There is a huge mental burden attached to chronic illness alongside the issues caused by the conditions themselves.

Often these conditions are invisible: from the outside, it is not obvious what you are dealing with. It is easy to feel alone and overwhelmed

But now, using the power of social media, people are fighting back. The power of social media is now being harnessed to raise awareness, provide support and advice, and share and spread knowledge about conditions.

One community that is fully utilising this new power of the internet is those with Inflammatory Bowel Disease.

What Is Inflammatory Bowel Disease?

Inflammatory Bowel Disease (IBD) is an umbrella term used to describe conditions that involve the inflammation of the digestive system. IBD is used to mainly refer to two conditions: Crohn’s disease and ulcerative colitis.

Crohn’s disease affects the entire digestive system, while ulcerative colitis affects only the colon (large bowel).

It is estimated that around 500,000 people in the UK suffer from IBD, but little is known about the disease both medically and societally.

IBD is a chronic illness for which there is no cure. It is something that is lifelong, though some people will go through large periods of what is known as remission, where they exhibit no symptoms or inflammation.

IBD can also lead to surgery. According to Crohn’s & Colitis UK, up to eight in 10 people with Crohn’s will require some sort of surgery, while the figure for ulcerative colitis is around 15 in 100 after 10 years.

Many people who have surgery have parts of their bowel removed and have a stoma formed. This means that their intestine exits the body via an opening in the abdomen and waste products are collected in a bag rather than leaving the body via the anus.

It is not known exactly what causes IBD; current theories focus on a combination of genetic, environmental, and microbial factors but no one is really sure.

As a result, there is no cure, meaning that patients are often on immunosuppressant medication which can cause other issues as well as being at a higher risk of colorectal cancer.

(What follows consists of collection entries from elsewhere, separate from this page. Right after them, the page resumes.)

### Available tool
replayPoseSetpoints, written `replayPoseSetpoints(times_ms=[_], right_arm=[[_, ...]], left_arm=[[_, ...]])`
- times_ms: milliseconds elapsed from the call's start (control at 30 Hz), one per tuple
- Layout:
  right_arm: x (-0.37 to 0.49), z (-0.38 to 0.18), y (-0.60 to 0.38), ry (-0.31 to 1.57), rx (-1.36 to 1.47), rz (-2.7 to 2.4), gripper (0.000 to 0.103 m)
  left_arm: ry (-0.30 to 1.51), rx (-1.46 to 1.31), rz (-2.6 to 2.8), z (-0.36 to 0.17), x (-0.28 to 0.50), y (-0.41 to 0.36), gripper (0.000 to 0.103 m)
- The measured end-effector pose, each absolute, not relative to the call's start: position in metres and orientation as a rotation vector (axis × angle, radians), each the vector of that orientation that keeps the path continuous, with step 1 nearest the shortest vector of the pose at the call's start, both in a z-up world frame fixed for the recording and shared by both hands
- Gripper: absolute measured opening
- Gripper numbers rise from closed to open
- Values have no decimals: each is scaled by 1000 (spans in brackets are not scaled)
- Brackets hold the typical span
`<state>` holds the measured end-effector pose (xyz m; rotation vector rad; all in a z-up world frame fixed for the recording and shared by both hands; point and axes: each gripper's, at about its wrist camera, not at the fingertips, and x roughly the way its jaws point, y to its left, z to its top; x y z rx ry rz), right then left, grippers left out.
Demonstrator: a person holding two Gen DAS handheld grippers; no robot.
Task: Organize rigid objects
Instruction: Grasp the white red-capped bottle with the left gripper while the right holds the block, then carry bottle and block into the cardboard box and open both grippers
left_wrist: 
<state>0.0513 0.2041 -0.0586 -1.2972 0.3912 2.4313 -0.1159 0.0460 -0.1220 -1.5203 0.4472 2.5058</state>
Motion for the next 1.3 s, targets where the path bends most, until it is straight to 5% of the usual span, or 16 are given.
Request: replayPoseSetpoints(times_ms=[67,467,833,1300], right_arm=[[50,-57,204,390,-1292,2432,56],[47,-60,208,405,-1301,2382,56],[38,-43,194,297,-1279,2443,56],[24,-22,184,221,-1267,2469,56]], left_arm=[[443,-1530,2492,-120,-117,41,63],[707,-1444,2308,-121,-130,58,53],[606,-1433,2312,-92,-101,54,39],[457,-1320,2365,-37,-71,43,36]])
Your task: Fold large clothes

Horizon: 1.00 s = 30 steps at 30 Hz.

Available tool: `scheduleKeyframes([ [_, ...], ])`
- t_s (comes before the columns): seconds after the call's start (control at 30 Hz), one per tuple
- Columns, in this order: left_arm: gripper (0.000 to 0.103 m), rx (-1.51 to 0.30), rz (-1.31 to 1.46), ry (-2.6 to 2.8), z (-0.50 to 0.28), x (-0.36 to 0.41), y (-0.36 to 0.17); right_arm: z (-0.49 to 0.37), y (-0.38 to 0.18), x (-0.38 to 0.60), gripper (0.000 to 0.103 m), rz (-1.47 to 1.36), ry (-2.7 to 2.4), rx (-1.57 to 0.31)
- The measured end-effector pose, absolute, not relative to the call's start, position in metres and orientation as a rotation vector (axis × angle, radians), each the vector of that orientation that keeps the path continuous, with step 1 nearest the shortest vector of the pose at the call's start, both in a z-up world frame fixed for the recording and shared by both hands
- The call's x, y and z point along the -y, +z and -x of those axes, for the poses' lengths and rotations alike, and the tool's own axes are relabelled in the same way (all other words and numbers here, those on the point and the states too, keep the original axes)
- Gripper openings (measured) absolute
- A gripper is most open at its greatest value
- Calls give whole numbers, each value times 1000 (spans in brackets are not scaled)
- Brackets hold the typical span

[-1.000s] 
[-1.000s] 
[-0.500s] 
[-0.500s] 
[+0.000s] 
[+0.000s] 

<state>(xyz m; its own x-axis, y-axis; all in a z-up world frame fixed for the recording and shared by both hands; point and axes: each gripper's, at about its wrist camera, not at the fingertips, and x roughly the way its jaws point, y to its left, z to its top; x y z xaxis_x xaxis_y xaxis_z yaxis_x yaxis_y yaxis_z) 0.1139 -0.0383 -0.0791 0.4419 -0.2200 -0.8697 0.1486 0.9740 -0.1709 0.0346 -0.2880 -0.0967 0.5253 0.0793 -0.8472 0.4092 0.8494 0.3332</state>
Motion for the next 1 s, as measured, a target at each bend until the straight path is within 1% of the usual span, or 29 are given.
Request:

Inflammatory Bowel Disease (IBD) and Irritable Bowel Syndrome (IBS) are not the same thing though they can present similar symptoms such as diarrhoea, stomach pain, and weight loss.

IBS is a gastrointestinal disorder of which the cause is not known. Treatment usually includes changes to lifestyle and diet. IBS affects between one and two in 10 of the population in the UK.

IBD is an autoimmune disease caused by inflammation. It affects fewer than one in 100 people and must be treated with medication, rather than diet alone.

Tackling Stigma

Cases of Inflammatory Bowel Disease are on the rise, with a stark rise in cases in recent years. While IBD was previously most prevalent in the West, it is now on the rise in places such as China as well as rates increasing in places like the UK.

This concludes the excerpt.